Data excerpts

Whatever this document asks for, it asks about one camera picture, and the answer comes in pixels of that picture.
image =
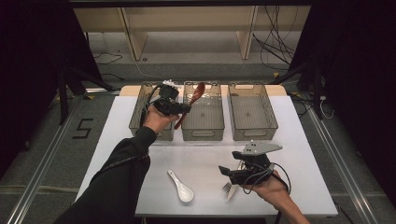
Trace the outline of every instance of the spoon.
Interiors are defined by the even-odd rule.
[[[201,98],[201,96],[202,96],[202,94],[204,94],[204,92],[205,92],[205,83],[204,82],[200,82],[198,84],[197,88],[195,89],[194,93],[192,94],[191,101],[190,101],[189,105],[192,105],[195,101],[197,101],[199,98]],[[184,118],[186,118],[186,115],[187,115],[186,112],[184,112],[183,115],[181,115],[180,120],[175,125],[175,130],[177,130],[178,127],[180,127],[180,125],[183,122]]]
[[[180,198],[180,200],[183,203],[190,202],[192,200],[192,198],[194,197],[194,192],[192,192],[191,189],[189,189],[187,186],[182,184],[180,182],[180,180],[177,179],[177,177],[176,177],[175,173],[173,172],[173,170],[168,170],[168,174],[175,181],[175,184],[176,184],[176,187],[177,187],[178,198]]]

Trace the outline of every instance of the gray floor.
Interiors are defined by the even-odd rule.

◆ What the task asks ◆
Here the job is to print all the entries above exactly, minus the images.

◆ Written response ◆
Whatever this document asks for, it asks about one camera picture, and the answer comes in pixels of that picture.
image =
Trace the outline of every instance of the spoon.
Interiors are defined by the even-odd rule.
[[[201,98],[201,96],[202,96],[202,94],[204,94],[204,92],[205,92],[205,83],[204,82],[200,82],[198,84],[197,88],[195,89],[194,93],[192,94],[191,101],[190,101],[189,105],[192,105],[195,101],[197,101],[199,98]],[[184,118],[186,118],[186,115],[187,115],[186,112],[184,112],[183,115],[181,115],[180,120],[175,125],[175,130],[177,130],[178,127],[180,127],[180,125],[183,122]]]
[[[180,198],[180,200],[183,203],[190,202],[192,200],[192,198],[194,197],[194,192],[192,192],[191,189],[189,189],[187,186],[182,184],[180,182],[180,180],[177,179],[177,177],[176,177],[175,173],[173,172],[173,170],[168,170],[168,174],[175,181],[175,184],[176,184],[176,187],[177,187],[178,198]]]

Trace the outline of every instance of the gray floor.
Interiors are defined by the even-odd rule.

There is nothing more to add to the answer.